In this study, the artery's compliance model and the pulsation waveform model was proposed to estimate blood pressure without applying HPF (High Pass Filter) on signal measured by the oscillometric method. The method proposed in the study considered two ways of estimating blood pressure. The first method of estimating blood pressure is by comparing and analyzing changes in pulsation waveform's dicrotic notch region during each cardiac period. The second method is by comparing and analyzing morphological changes in the pulsation waveform during each cardiac period, which occur in response to the change in pressure applied on the cuff. To implement these methods, we proposed the compliance model and the pulsation waveform model of the artery based on hemodynamic theory, and then conducted various simulations. The artery model presented in this study only took artery's compliance into account. Then, a pulsation waveform model was suggested, which uses characteristic changes in the pulsation waveform to estimate blood pressure.
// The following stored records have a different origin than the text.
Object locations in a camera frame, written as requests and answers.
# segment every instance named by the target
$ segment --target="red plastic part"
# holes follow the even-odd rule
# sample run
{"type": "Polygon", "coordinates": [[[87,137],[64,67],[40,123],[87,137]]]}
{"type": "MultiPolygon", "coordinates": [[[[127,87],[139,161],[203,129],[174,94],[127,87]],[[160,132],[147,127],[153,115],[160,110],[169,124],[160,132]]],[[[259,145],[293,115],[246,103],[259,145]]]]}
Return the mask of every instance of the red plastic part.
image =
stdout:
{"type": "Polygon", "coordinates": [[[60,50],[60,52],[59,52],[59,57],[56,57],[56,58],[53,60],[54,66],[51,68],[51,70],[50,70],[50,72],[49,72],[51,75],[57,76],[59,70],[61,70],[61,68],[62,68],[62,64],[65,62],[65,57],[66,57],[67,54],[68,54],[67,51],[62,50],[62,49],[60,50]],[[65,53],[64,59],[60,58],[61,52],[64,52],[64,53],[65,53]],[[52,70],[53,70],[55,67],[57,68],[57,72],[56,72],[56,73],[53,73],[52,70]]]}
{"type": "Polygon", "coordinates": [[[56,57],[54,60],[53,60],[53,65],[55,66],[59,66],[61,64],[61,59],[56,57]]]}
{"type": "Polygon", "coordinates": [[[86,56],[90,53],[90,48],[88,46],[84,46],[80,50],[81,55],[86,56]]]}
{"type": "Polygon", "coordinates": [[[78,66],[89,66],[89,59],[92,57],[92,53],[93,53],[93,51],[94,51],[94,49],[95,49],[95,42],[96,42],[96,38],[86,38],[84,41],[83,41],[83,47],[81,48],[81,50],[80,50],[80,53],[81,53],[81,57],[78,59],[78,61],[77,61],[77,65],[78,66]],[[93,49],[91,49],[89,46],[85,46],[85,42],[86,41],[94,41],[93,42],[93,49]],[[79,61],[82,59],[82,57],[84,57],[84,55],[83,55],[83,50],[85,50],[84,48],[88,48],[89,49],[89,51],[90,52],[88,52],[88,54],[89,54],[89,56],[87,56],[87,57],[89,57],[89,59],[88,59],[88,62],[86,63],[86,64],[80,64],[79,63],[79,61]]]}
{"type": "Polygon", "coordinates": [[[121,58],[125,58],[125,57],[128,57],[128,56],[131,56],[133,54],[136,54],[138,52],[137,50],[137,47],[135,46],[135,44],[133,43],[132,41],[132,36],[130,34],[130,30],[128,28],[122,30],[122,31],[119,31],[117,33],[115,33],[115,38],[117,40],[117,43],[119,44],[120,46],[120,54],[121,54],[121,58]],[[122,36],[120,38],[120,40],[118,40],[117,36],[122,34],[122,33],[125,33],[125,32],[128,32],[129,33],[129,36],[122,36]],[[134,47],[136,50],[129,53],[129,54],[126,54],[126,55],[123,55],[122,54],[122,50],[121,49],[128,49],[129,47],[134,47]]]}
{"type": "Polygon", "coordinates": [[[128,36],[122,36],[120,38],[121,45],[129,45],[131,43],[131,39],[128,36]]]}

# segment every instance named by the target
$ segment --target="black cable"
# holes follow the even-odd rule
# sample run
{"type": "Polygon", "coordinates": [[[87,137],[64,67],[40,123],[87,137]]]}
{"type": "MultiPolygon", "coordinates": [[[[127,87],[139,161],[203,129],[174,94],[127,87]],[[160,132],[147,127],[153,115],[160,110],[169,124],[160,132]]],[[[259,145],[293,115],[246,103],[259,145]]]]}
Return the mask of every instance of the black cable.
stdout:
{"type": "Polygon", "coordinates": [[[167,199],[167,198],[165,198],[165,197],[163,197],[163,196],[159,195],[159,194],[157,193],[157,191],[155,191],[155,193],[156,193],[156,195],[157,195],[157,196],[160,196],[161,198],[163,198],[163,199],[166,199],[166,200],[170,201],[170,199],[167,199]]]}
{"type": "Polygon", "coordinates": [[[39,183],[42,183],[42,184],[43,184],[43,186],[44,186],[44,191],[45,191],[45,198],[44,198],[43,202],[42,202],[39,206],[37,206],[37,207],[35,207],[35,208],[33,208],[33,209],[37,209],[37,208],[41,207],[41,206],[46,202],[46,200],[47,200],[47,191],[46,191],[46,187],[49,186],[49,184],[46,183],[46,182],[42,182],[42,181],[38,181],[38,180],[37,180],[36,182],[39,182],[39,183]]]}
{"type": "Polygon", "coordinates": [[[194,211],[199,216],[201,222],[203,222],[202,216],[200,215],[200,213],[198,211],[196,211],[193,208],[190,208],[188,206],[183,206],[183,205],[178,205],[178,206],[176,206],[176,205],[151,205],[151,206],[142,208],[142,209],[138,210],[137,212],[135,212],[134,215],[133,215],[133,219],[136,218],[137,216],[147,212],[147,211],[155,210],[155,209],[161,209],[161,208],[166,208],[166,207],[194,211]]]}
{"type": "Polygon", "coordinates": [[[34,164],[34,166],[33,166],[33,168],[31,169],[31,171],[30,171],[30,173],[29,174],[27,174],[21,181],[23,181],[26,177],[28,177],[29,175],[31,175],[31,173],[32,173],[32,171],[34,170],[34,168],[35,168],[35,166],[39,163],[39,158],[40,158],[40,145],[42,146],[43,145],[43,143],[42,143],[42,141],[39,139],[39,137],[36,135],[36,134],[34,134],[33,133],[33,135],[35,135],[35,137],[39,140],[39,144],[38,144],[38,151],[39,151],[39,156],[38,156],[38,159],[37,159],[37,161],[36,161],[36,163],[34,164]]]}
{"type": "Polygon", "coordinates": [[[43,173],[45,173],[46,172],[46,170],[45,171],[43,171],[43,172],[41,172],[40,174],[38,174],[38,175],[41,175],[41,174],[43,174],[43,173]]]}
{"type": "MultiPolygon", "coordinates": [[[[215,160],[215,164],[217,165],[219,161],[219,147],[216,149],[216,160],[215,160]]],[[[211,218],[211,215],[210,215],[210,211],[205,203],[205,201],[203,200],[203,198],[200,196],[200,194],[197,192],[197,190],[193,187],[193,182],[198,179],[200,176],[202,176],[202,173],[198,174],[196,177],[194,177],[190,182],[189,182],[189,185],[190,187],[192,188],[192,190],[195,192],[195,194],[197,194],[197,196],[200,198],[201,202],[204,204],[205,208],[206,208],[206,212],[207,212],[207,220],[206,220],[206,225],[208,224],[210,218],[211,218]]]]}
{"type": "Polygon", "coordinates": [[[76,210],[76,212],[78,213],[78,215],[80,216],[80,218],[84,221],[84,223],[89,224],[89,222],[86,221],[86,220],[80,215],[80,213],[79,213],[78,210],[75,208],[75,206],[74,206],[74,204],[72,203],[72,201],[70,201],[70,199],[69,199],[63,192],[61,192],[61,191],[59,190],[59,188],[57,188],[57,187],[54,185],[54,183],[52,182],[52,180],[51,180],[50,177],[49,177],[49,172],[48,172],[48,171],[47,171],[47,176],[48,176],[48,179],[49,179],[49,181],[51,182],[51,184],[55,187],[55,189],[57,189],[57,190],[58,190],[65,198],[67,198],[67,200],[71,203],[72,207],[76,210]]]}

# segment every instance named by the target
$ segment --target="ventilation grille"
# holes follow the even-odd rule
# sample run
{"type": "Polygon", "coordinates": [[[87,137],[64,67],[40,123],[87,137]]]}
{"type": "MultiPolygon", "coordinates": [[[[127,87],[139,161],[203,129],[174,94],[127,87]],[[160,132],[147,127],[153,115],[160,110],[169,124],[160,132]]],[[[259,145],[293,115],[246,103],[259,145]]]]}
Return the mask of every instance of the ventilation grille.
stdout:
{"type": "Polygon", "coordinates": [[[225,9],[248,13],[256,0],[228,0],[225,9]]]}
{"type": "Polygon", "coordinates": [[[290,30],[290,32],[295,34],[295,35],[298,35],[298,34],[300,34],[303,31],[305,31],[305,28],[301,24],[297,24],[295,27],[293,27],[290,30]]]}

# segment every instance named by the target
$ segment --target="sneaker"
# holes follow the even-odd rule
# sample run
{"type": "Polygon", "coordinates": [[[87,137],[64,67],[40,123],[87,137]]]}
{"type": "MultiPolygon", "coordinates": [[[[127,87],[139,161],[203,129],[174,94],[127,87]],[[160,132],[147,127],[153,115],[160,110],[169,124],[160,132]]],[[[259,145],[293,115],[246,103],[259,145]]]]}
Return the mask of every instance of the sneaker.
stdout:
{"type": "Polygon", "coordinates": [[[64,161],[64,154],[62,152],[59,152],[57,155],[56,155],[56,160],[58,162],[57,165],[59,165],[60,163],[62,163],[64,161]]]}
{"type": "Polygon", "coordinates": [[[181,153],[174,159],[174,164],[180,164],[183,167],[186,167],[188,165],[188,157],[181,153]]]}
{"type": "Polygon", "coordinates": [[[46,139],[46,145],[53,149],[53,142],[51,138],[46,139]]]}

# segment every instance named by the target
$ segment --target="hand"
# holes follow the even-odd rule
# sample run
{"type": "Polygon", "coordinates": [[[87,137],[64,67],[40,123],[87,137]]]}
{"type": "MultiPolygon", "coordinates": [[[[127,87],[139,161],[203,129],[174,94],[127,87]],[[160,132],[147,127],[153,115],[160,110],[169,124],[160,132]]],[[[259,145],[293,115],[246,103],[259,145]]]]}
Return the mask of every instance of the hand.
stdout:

In addition, characteristic changes were observed in arterial volume by applying artery's pulsation waveform to the compliance model. The pulsation waveform model was suggested to estimate blood pressure using characteristic changes of the pulsation waveform in the arteries. This model was composed of the sum of sine waves and a Fourier's series in combination form up to 10th harmonics components of the sinusoidal waveform. Then characteristic of arterial volume change was observed by inputting pulsation waveform into the compliance model. The characteristic changes were also observed in the pulsation waveform by mapping the arterial volume change in accordance with applied cuff's pressure change to the pulsation waveform's change according to applied pressure changes by cuff. The systolic and diastolic blood pressures were estimated by applying positional change of pulsation waveform's dicrotic notch region.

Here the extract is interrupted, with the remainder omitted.